When I came out of middle school, my teachers adviced my parents to send me to special education, for people with mild retardedness or severe learning disorders/delays.

Now, 20 years later, I am doing a degree in physics at a top 50 university, and not quite excelling, but doing quite good.

And when I compare myself now to back then and look at my fellow students, it is still a mystery.

Some people just do things for their own sake. Some people are highly talented and have a drive that makes them stack work on top of work. Others are just high achievers. They have done well at anything they tried, so they keep trying to be very good at anything new, as it is normal for them.

There is one girl in particular that mystifies me in that respect. I have deep feelings for her and analyse her every move. But she skips almost anything that is not compulsary. She is very busy in student life/clubs/sonorities and she volenteers in her home town. I don't know what she does with all her time when she skips class. I doubt she is just hanging around, procrastinating. She has this luxurity because she is a genius that needs 1/5 of the effort most people in this physics program need.

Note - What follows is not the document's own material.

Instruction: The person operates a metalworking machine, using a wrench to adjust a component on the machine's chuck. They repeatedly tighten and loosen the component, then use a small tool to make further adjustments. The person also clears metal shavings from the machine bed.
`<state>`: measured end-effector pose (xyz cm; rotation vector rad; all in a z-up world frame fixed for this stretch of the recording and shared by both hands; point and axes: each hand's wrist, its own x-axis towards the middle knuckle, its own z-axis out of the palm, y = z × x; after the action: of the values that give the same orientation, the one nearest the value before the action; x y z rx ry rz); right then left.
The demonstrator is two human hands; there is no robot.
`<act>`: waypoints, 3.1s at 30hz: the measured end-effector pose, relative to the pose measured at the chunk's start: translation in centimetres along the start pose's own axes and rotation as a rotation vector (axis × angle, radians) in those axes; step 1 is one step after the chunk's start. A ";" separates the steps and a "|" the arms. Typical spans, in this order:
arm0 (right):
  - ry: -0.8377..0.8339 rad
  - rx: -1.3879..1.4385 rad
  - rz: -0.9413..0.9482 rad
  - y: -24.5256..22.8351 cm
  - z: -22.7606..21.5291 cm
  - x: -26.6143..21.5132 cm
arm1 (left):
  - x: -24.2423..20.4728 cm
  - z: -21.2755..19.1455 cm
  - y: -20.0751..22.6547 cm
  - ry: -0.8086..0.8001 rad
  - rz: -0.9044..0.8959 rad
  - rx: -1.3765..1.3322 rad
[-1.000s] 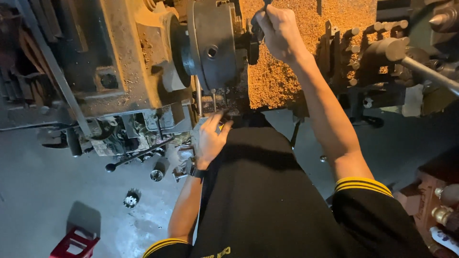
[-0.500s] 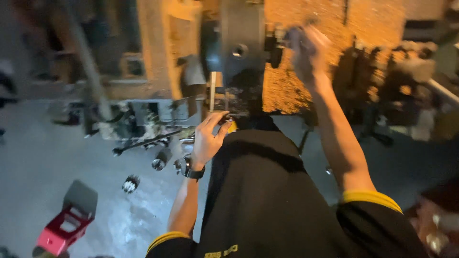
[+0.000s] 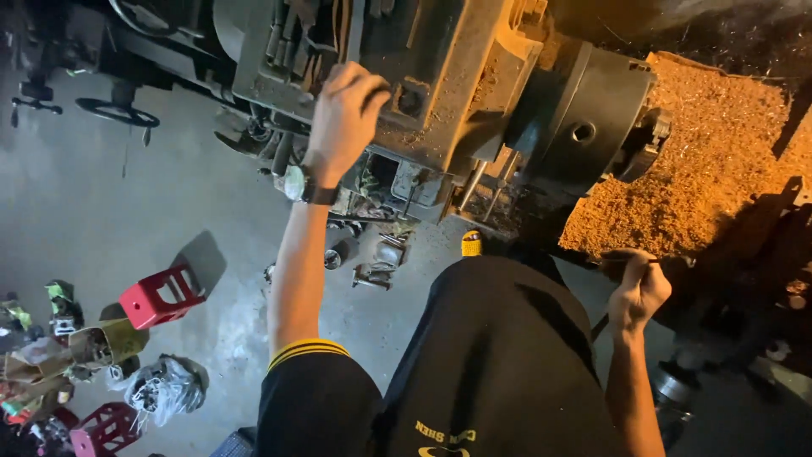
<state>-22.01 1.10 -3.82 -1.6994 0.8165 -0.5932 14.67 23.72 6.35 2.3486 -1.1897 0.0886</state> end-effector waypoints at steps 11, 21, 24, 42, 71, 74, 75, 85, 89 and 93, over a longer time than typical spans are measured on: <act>0.034 -0.079 0.064 2.9 -0.6 -0.1 | 1.4 1.6 1.9 -0.109 0.014 0.077; -0.074 0.028 0.077 4.6 -0.3 -0.6 | 0.9 -0.1 0.8 -0.003 0.015 -0.139; -0.107 0.006 0.079 3.3 -0.2 -0.5 | 0.6 0.2 0.8 -0.022 0.011 -0.104; -0.145 -0.053 0.098 3.0 -0.4 -0.4 | 1.6 0.5 2.1 -0.141 0.007 0.014; -0.257 0.190 -0.182 -4.8 1.0 0.1 | -9.2 13.1 20.5 -0.302 -0.285 -1.050; -0.299 0.046 -0.164 -5.1 0.0 -0.6 | -9.0 13.2 21.5 -0.288 -0.238 -1.036; -0.278 -0.062 -0.152 -6.4 -0.2 -0.6 | -9.0 13.3 21.7 -0.277 -0.212 -1.023; -0.089 0.086 0.112 -2.9 -1.8 -2.4 | -9.7 16.3 21.2 -0.203 -0.325 -1.103; -0.081 0.017 0.143 -2.4 -2.0 -2.6 | -9.9 16.6 21.2 -0.241 -0.347 -1.139; -0.046 0.063 0.182 -2.5 -1.2 -3.1 | -10.5 16.7 21.5 -0.273 -0.465 -1.236</act>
<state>-24.32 3.18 -1.06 -1.5560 0.8996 -0.4490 -11.09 13.25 -2.39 1.4334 -0.4698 -0.8835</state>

But now she is working in her own time, full work days, in the middle of summer. What motivates her? Why she skip so many interesting classes, forcing her to risk a re-exam, when she can just pass it by being genius by just attending the lecture and paying attention half the time. And when I talk to most of my other students, they are beat-down by all the hard stuff they have to master. A lot of the passion about the subject is gone. Not for her. She seems to keep her motivation strong by not using it.

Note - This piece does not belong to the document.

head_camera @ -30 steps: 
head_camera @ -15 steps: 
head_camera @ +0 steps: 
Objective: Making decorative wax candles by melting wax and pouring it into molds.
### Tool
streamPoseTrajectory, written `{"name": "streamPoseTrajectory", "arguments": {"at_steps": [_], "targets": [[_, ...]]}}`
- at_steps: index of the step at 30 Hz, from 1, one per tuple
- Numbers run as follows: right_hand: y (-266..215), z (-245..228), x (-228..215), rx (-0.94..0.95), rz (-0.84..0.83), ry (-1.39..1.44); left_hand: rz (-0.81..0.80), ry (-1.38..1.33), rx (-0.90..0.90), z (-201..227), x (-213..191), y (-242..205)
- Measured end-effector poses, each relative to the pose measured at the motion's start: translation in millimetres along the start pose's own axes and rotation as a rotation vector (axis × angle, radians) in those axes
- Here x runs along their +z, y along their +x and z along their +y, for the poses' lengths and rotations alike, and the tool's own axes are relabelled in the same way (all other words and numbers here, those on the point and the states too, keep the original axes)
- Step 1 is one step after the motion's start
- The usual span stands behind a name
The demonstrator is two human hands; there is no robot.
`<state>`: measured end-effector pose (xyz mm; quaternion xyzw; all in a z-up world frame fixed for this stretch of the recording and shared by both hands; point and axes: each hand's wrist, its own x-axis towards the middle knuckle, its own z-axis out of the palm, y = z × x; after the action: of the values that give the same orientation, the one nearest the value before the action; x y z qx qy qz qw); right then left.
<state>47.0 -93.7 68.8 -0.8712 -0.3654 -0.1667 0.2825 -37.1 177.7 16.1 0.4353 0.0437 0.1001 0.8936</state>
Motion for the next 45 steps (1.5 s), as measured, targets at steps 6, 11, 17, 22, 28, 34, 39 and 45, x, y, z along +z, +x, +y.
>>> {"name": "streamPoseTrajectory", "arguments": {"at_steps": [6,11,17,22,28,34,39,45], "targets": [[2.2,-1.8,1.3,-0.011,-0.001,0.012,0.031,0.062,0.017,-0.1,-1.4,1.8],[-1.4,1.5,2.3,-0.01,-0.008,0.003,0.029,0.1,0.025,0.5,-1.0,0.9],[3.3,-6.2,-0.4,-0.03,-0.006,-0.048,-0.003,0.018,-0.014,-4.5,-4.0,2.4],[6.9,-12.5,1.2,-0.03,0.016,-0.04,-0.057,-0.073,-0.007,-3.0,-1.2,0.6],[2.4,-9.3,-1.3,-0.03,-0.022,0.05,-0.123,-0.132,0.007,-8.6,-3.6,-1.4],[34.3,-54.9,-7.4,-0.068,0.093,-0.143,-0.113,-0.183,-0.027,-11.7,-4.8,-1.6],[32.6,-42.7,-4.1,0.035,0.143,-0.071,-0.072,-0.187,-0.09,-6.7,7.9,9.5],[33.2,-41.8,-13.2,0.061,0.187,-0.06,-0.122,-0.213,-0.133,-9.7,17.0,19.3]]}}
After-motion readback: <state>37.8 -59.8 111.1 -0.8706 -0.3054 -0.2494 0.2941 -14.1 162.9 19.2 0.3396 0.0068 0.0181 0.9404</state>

Then there's students who attent every class, fail everything. They must be in self-doubt, in panic-mode. They try their best, and fail. So when they try harder, and fail again, they know even more that this is because they are not smart enough.

I myself feel that my energy is also finite. I can still do it, but it is harder to focus and harder to keep being a high-achiever. I feel I am walking on my toes. But others are in cruise control, it seems. I have to go 3 years more, then 4 years PhD, then 2 to 4 years post-doc, then beg for my first real job, any job, when I am aged 45.
I also feel that I hyper-focus on academics too much and that when I nuture different interests, my academic performance may drop really far really quickly.
I feel like I am achieving above my worth through autism-linked hyperfocus. Without it, most of my classmates are smarter than me, and 10 years younger, and most have better soft skills with 10 years less life experience.

So yeah, it is hard. In the eyes of my fellow students, I am breezing through. But I have come such a long way, and I can't explain where motivation comes from.
I always felt that for most people it came from fear, and greed for money and/or prestige. And I lack, or lacked, both.

I always felt that if I can't be a winner, I won't be a loser when I don't try to be a winner. But now I believe you don't have the freedom to decide that.

Thing is, you say you beat yourself up about it. If you weren't even doing that, then it's truly hopeless. You may be able to reshape your thinking pattern in some way that you don't beat up yourself about it later, because you do care, but use the energy at the right time to get the work done.